The construction phase information of Stonehenge is somewhat complex and under active discussion as a result of recent work by the Stonehenge Riverside Project and the S.P.A.C.E.S. project, but the indications are that the enclosing bank and ditch date to c3000BC, with the 56 Aubrey Holes around the inside of the bank coming very soon after - though whether these were occupied by timber posts or Bluestones (generally 2m tall, 4 tons in weight, from Preseli in South Wales) is still a matter of debate.

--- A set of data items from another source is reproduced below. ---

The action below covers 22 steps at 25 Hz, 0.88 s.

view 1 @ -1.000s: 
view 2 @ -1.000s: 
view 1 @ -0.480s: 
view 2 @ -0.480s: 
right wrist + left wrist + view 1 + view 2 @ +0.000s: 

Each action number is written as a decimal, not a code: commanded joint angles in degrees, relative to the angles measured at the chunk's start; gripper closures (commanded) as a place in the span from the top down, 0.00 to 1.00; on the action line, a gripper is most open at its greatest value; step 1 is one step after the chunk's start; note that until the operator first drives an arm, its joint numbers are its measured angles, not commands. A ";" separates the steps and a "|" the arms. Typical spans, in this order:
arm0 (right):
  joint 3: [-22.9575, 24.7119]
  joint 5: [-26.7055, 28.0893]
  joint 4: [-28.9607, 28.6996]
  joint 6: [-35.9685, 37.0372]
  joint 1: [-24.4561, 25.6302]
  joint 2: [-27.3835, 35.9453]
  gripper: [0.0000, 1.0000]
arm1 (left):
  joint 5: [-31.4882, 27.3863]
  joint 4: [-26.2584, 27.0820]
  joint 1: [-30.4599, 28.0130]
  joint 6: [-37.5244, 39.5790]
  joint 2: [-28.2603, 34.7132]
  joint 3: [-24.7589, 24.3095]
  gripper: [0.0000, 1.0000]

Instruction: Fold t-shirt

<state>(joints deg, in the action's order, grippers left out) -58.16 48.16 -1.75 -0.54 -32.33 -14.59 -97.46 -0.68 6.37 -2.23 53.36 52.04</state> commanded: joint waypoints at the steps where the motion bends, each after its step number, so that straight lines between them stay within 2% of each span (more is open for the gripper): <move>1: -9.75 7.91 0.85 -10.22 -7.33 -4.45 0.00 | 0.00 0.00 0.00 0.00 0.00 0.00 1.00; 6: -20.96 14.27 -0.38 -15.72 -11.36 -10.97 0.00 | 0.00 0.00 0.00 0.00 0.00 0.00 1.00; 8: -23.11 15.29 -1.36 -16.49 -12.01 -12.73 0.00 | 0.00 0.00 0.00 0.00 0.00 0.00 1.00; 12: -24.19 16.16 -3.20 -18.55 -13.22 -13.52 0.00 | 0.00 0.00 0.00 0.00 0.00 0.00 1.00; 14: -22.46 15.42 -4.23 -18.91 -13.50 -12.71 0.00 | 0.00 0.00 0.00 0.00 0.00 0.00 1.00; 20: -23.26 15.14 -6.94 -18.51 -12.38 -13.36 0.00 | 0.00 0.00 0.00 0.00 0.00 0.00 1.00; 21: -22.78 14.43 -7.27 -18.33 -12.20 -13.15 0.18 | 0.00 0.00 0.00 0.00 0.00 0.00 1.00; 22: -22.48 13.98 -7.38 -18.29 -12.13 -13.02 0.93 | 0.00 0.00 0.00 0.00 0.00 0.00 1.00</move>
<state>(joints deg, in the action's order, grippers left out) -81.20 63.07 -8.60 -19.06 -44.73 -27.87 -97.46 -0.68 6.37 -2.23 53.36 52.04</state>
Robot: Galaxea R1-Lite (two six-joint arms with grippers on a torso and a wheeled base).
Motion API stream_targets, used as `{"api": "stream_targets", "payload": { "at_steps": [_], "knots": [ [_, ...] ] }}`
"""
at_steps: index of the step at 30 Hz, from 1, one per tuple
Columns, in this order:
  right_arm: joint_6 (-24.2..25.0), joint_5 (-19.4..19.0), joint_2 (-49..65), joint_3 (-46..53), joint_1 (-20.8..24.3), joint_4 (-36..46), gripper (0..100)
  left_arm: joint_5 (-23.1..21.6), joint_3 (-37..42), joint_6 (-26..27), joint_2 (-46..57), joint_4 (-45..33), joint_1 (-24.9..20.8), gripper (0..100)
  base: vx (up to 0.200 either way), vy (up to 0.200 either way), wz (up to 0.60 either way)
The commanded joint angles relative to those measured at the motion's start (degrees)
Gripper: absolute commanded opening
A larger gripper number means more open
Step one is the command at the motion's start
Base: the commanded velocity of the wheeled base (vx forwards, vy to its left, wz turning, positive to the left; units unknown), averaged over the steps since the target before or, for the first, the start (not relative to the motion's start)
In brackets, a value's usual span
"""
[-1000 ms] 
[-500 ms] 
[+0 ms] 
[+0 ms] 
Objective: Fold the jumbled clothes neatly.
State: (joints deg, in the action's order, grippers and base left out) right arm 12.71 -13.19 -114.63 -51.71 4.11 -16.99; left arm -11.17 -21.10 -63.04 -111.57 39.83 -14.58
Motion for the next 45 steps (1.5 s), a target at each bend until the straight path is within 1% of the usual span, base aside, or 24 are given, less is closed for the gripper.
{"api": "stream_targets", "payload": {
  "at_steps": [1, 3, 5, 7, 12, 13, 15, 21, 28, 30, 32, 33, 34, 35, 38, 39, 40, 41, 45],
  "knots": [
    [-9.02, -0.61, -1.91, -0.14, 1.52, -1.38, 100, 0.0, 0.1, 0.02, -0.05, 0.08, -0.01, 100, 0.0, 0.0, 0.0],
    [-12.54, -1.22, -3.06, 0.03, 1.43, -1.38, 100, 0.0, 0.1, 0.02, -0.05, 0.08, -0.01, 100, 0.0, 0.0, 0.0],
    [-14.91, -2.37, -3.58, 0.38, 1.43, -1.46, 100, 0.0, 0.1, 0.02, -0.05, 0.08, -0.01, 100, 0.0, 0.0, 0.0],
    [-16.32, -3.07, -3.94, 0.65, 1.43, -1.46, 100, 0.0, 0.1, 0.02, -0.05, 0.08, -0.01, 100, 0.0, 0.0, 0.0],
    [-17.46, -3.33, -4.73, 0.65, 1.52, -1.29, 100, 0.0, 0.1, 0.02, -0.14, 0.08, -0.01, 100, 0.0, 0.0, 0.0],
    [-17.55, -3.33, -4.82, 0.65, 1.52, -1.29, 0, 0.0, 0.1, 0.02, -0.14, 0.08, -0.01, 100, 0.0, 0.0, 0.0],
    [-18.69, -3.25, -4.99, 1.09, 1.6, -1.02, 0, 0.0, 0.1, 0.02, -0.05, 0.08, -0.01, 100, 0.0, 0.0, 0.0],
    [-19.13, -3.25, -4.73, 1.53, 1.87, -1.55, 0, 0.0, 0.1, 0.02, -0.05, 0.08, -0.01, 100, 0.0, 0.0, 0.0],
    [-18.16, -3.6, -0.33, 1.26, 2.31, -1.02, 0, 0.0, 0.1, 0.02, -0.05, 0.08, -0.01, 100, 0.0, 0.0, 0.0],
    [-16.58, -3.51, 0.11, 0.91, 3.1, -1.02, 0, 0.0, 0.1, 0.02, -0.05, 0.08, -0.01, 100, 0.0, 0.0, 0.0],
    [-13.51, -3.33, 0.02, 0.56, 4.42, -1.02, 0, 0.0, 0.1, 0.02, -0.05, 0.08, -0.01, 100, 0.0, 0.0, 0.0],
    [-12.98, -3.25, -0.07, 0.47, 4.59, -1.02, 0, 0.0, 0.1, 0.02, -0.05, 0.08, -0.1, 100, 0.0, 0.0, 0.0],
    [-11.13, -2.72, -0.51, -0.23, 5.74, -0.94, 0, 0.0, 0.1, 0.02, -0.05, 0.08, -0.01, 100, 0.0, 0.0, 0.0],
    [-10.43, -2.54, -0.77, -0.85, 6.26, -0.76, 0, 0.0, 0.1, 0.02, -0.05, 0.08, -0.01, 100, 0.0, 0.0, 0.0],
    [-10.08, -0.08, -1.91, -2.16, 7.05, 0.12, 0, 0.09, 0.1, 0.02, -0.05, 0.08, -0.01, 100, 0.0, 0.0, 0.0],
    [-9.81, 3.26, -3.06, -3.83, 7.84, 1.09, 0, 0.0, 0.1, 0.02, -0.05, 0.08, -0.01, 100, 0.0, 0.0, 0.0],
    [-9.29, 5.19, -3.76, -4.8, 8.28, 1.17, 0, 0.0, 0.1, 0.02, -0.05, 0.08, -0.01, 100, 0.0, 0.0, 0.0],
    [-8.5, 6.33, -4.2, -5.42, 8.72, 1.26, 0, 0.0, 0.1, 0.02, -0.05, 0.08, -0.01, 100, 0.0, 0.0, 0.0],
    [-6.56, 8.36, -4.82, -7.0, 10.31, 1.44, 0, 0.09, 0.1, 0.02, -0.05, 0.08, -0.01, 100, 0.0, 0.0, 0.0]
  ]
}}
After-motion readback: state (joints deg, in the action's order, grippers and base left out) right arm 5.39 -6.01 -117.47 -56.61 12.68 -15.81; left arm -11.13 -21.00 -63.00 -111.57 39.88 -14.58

A number of timber constructions within this enclosure date to around this time, with the first Sarsens (these are the large stones - the biggest being over 9m long and weighing over 45 tons, probably from the Marlborough Downs) arriving and being erected as the 5 central Trilithons and the surrounding lintelled Sarsen Circle around 2,500BC.

It appears that the 'double arc' of Q&R holes, which held Bluestones, may have been contemporaneous with this Sarsen phase instead of pre-dating it as a temporary feature.

Around 2,200BC, the best examples of the Bluestones were re-arranged into an oval within the central Trilithon horseshoe and the remaining examples were set up in a ring just inside the Sarsen Circle.

Around 1,600BC the Z and then Y holes were dug outside the Sarsen Circle, but appear not to have ever held either posts or stones before they were back-filled.

Some time later (possibly as late as Roman times), the Bluestone oval was opened at the NE to form a horseshoe shape like that of the Trilithons, with which it shares the NE-SW (midsummer/midwinter solstice) orientation.